* Task requirements: Write out all entries word for word.

* Data provided:
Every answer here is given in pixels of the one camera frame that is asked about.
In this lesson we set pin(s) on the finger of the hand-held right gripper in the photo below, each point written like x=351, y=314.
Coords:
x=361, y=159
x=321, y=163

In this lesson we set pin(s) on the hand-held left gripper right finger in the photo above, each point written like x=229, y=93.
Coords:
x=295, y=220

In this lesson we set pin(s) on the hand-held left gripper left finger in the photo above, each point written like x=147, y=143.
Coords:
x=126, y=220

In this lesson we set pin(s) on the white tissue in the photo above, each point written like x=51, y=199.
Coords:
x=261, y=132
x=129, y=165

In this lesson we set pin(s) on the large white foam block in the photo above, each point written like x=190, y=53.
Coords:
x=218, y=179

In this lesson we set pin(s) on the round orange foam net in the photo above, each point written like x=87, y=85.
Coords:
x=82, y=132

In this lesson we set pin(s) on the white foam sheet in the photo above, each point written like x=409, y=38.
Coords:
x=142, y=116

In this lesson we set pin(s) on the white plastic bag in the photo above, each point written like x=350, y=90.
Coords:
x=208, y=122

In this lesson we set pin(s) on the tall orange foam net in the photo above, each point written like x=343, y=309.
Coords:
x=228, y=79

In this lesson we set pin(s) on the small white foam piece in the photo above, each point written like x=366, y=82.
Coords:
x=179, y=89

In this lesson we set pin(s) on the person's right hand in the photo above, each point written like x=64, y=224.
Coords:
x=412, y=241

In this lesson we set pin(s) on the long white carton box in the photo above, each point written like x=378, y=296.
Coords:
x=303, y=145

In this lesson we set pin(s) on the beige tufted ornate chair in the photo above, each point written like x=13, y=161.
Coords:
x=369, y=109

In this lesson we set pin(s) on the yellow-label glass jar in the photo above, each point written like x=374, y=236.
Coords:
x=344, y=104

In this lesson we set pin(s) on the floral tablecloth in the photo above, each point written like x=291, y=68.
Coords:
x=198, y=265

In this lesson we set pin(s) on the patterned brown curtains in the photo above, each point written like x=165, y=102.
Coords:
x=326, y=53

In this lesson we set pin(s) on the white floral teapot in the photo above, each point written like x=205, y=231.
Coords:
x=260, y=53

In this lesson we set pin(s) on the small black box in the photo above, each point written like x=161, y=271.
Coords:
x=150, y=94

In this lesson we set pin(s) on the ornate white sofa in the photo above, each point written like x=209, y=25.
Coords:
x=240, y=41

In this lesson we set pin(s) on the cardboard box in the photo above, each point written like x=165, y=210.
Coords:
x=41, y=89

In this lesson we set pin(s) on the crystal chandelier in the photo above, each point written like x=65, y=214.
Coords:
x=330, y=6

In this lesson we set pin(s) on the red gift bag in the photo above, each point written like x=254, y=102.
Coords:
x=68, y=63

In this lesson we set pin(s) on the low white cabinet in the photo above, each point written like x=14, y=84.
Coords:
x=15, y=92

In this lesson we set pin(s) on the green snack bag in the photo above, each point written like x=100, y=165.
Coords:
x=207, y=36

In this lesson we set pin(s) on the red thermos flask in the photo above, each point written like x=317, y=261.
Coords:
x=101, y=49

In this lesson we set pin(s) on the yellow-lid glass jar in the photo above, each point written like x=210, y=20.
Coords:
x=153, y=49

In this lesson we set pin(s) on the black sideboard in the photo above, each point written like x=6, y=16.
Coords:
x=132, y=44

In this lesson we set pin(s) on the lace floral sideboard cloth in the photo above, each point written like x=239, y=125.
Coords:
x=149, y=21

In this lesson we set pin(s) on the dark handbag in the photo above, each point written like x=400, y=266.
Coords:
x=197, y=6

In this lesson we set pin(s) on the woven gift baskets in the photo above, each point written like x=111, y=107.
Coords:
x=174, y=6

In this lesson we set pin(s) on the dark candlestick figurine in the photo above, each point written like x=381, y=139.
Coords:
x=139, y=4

* Response box:
Every answer here is given in pixels of the one camera frame that is asked about.
In this lesson we set pin(s) on the finger of the hand-held right gripper in the photo below, each point written like x=351, y=314.
Coords:
x=361, y=159
x=321, y=163

In this lesson we set pin(s) on the hand-held left gripper right finger in the photo above, each point written like x=229, y=93.
Coords:
x=295, y=220

In this lesson we set pin(s) on the hand-held left gripper left finger in the photo above, each point written like x=147, y=143.
Coords:
x=126, y=220

In this lesson we set pin(s) on the white tissue in the photo above, each point written like x=51, y=199.
Coords:
x=261, y=132
x=129, y=165

In this lesson we set pin(s) on the large white foam block in the photo above, each point written like x=190, y=53.
Coords:
x=218, y=179

In this lesson we set pin(s) on the round orange foam net in the photo above, each point written like x=87, y=85.
Coords:
x=82, y=132

In this lesson we set pin(s) on the white foam sheet in the photo above, each point written like x=409, y=38.
Coords:
x=142, y=116

In this lesson we set pin(s) on the white plastic bag in the photo above, each point written like x=350, y=90.
Coords:
x=208, y=122

In this lesson we set pin(s) on the tall orange foam net in the photo above, each point written like x=343, y=309.
Coords:
x=228, y=79

In this lesson we set pin(s) on the small white foam piece in the photo above, each point written like x=366, y=82.
Coords:
x=179, y=89

In this lesson we set pin(s) on the person's right hand in the photo above, each point written like x=64, y=224.
Coords:
x=412, y=241

In this lesson we set pin(s) on the long white carton box in the photo above, each point written like x=378, y=296.
Coords:
x=303, y=145

In this lesson we set pin(s) on the beige tufted ornate chair in the photo above, each point written like x=13, y=161.
Coords:
x=369, y=109

In this lesson we set pin(s) on the yellow-label glass jar in the photo above, each point written like x=374, y=236.
Coords:
x=344, y=104

In this lesson we set pin(s) on the floral tablecloth in the photo above, each point written like x=291, y=68.
Coords:
x=198, y=265

In this lesson we set pin(s) on the patterned brown curtains in the photo above, each point written like x=165, y=102.
Coords:
x=326, y=53

In this lesson we set pin(s) on the white floral teapot in the photo above, each point written like x=205, y=231.
Coords:
x=260, y=53

In this lesson we set pin(s) on the small black box in the photo above, each point written like x=161, y=271.
Coords:
x=150, y=94

In this lesson we set pin(s) on the ornate white sofa in the photo above, each point written like x=209, y=25.
Coords:
x=240, y=41

In this lesson we set pin(s) on the cardboard box in the photo above, each point written like x=165, y=210.
Coords:
x=41, y=89

In this lesson we set pin(s) on the crystal chandelier in the photo above, each point written like x=65, y=214.
Coords:
x=330, y=6

In this lesson we set pin(s) on the red gift bag in the photo above, each point written like x=254, y=102.
Coords:
x=68, y=63

In this lesson we set pin(s) on the low white cabinet in the photo above, each point written like x=14, y=84.
Coords:
x=15, y=92

In this lesson we set pin(s) on the green snack bag in the photo above, each point written like x=100, y=165.
Coords:
x=207, y=36

In this lesson we set pin(s) on the red thermos flask in the photo above, each point written like x=317, y=261.
Coords:
x=101, y=49

In this lesson we set pin(s) on the yellow-lid glass jar in the photo above, each point written like x=210, y=20.
Coords:
x=153, y=49

In this lesson we set pin(s) on the black sideboard in the photo above, each point written like x=6, y=16.
Coords:
x=132, y=44

In this lesson we set pin(s) on the lace floral sideboard cloth in the photo above, each point written like x=239, y=125.
Coords:
x=149, y=21

In this lesson we set pin(s) on the dark handbag in the photo above, each point written like x=400, y=266.
Coords:
x=197, y=6

In this lesson we set pin(s) on the woven gift baskets in the photo above, each point written like x=111, y=107.
Coords:
x=174, y=6

In this lesson we set pin(s) on the dark candlestick figurine in the photo above, each point written like x=381, y=139.
Coords:
x=139, y=4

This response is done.